Bulat Ziganshin wrote:
Hello Donald,
Good work. Probably worth benchmarking against the other compression libraries
are you really want to totally discredit Haskell? :) they should be hundreds of times slower than any practical compression algorithm (and btw, zlib/bzlib isn't good performers anyway, my own algorithm is several times faster with the same compression ratio)

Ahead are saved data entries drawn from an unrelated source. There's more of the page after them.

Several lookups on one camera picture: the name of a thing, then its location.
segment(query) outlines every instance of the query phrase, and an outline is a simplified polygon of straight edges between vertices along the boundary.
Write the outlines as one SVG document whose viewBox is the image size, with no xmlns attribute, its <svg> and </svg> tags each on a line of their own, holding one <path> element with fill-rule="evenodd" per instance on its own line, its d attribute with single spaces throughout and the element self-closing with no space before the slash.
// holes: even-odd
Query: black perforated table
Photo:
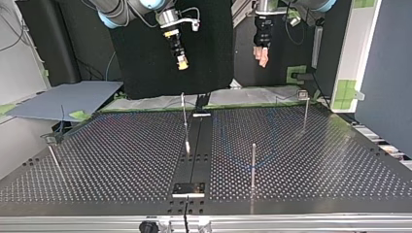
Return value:
<svg viewBox="0 0 412 233">
<path fill-rule="evenodd" d="M 0 216 L 261 216 L 412 213 L 412 174 L 318 107 L 105 113 L 0 182 Z M 252 144 L 257 145 L 251 189 Z M 205 197 L 172 198 L 175 183 Z"/>
</svg>

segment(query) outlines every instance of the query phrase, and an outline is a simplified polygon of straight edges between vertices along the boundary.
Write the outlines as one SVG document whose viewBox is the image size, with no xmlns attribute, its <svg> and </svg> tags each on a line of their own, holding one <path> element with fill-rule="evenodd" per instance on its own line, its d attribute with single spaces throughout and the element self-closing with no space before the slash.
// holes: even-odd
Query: yellow part
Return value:
<svg viewBox="0 0 412 233">
<path fill-rule="evenodd" d="M 171 36 L 173 36 L 173 31 L 165 32 L 165 33 L 164 33 L 164 36 L 165 36 L 165 37 L 171 37 Z"/>
<path fill-rule="evenodd" d="M 179 70 L 186 70 L 189 67 L 188 63 L 185 61 L 179 62 Z"/>
</svg>

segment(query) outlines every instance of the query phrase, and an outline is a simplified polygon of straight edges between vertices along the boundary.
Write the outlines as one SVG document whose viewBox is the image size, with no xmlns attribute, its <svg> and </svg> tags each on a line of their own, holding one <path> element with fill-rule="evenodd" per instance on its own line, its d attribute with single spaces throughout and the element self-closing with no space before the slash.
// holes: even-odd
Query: wire
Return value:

Haskell isn't a good tool to develop compression algorithms because it's the very well studied area where it has meaning to use all the sorts of optimizations. so it falls in the "low-level algorithms" category where using Haskell means at least 3x slower development and 3x worse performance - or faster development with 100x worse performance. Andrew's code should fall into later category
Indeed. I'm more interested in which algorithms produce the best compression ratios than how to implement them fast. Currently the code uses very general, flexible, polymorphic types all over the place, everything is normal lists, I'm using monadic parsing rather than bit-twiddling, etc etc etc. It goes alright with 100 KB files on my monster PC at home, but toss a 4 MB file over there and it takes a minute or two to compress. Hardly a match for a "practical" compression solution that's been optimised to within inches of its life in C or even assembly. ;-) I mentioned that my LZW algorithm isn't even as efficient as it could be - it uses 16 bits per symbol rather than being variable. Partly that's because it's easier to code. But partly that's so that I can write a 16-bit Huffman compressor and run it over the top. (LZW + Huffman being a very common combination.) And that's really what this is - a toolbox for throwing algorithms together to see what they do. OTOH, if the Gods behind GHC want to take a look and figure out whether there's any magic that can be added to the optimiser, I wouldn't complain... ;-) (Realistically though. My program takes a [Word8] and turns it into a [Bool] before running a parser over it. The GHC optimiser doesn't really stand a hope in hell of optimising that into a program that reads a machine word into a CPU register and starts playing with bit flips on it...) PS. Are those zlib libraries actually written in Haskell? Or are they a thin layer on top of a C library? PPS. Does GHC make use of MMX, SSE, et al?